— GOAL OF THE EXERCISE —
Transcribe, word for word and without additions, each line below from the one containing "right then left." through the one containing "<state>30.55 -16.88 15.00", both ends included.

— DATA LISTING —

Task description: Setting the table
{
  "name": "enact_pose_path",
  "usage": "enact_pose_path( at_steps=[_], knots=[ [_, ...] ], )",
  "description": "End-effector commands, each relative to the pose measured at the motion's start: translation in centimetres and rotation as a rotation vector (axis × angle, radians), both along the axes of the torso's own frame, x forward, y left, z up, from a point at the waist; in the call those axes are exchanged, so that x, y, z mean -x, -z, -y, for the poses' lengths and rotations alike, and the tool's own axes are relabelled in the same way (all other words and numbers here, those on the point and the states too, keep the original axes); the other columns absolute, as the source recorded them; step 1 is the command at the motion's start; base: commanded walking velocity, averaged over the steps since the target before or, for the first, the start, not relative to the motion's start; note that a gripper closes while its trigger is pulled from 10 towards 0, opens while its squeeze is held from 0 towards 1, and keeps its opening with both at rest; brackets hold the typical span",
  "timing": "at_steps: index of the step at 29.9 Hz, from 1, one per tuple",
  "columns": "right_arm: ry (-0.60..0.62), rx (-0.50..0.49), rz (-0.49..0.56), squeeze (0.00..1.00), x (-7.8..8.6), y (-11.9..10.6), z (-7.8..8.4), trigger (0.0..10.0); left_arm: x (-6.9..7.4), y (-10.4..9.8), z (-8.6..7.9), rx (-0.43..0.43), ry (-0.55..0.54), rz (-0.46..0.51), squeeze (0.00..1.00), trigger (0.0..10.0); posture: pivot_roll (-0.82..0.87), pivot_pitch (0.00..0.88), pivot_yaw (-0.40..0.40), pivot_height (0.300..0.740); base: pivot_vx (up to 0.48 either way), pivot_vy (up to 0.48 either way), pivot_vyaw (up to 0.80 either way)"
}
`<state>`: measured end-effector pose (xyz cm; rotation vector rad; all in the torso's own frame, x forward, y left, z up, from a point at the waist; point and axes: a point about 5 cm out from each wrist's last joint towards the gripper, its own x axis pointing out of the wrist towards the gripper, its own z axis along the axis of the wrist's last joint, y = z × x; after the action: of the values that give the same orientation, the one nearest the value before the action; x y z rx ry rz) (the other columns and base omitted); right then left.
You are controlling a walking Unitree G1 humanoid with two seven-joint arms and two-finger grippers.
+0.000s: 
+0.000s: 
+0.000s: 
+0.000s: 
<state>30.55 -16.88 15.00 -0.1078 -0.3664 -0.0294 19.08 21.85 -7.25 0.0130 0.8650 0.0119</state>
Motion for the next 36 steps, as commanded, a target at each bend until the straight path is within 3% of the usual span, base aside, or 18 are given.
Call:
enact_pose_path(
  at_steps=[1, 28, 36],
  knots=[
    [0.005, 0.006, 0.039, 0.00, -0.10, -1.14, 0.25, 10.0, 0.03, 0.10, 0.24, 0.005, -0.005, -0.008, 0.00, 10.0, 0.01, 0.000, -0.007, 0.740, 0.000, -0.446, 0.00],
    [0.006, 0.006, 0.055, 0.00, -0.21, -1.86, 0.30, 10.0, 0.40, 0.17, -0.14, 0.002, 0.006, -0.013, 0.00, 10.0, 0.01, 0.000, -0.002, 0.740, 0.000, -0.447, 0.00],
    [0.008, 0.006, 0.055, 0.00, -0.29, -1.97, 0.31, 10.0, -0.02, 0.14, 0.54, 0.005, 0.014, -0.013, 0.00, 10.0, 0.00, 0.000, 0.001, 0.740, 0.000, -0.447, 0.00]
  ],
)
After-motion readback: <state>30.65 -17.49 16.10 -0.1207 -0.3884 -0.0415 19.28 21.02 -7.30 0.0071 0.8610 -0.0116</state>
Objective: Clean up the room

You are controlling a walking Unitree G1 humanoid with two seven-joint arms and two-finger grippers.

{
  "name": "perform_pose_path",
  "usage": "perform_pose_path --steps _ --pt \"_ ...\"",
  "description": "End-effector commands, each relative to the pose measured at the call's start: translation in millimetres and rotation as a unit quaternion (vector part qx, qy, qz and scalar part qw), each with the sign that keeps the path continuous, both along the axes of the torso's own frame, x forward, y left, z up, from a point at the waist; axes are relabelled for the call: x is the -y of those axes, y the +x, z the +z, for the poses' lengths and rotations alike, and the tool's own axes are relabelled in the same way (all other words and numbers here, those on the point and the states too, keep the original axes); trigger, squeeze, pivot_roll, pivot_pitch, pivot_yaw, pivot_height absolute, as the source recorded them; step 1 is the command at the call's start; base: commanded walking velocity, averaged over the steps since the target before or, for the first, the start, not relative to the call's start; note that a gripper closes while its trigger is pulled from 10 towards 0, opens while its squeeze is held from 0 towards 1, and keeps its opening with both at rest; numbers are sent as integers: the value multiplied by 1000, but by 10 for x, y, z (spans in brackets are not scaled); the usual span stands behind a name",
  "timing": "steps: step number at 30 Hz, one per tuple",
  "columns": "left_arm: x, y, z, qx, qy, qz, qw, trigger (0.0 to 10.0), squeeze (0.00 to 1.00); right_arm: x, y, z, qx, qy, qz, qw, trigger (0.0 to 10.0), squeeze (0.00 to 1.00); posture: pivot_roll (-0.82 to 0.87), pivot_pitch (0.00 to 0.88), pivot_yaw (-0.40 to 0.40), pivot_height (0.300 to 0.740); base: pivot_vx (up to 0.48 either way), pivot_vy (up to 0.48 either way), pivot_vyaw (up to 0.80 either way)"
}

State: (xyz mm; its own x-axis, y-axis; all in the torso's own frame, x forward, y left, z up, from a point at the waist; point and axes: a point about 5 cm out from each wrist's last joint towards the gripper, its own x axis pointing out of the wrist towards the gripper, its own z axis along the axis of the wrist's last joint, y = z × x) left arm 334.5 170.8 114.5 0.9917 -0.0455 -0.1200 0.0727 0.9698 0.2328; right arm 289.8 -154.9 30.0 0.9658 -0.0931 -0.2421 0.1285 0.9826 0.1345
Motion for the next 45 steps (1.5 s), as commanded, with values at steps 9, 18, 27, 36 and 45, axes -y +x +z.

— SOLUTION BELOW —
`<state>`: measured end-effector pose (xyz cm; rotation vector rad; all in the torso's own frame, x forward, y left, z up, from a point at the waist; point and axes: a point about 5 cm out from each wrist's last joint towards the gripper, its own x axis pointing out of the wrist towards the gripper, its own z axis along the axis of the wrist's last joint, y = z × x; after the action: of the values that give the same orientation, the one nearest the value before the action; x y z rx ry rz) (the other columns and base omitted); right then left.
You are controlling a walking Unitree G1 humanoid with two seven-joint arms and two-finger grippers.
+0.000s: 
+0.000s: 
+0.000s: 
+0.000s: 
<state>30.55 -16.88 15.00 -0.1078 -0.3664 -0.0294 19.08 21.85 -7.25 0.0130 0.8650 0.0119</state>

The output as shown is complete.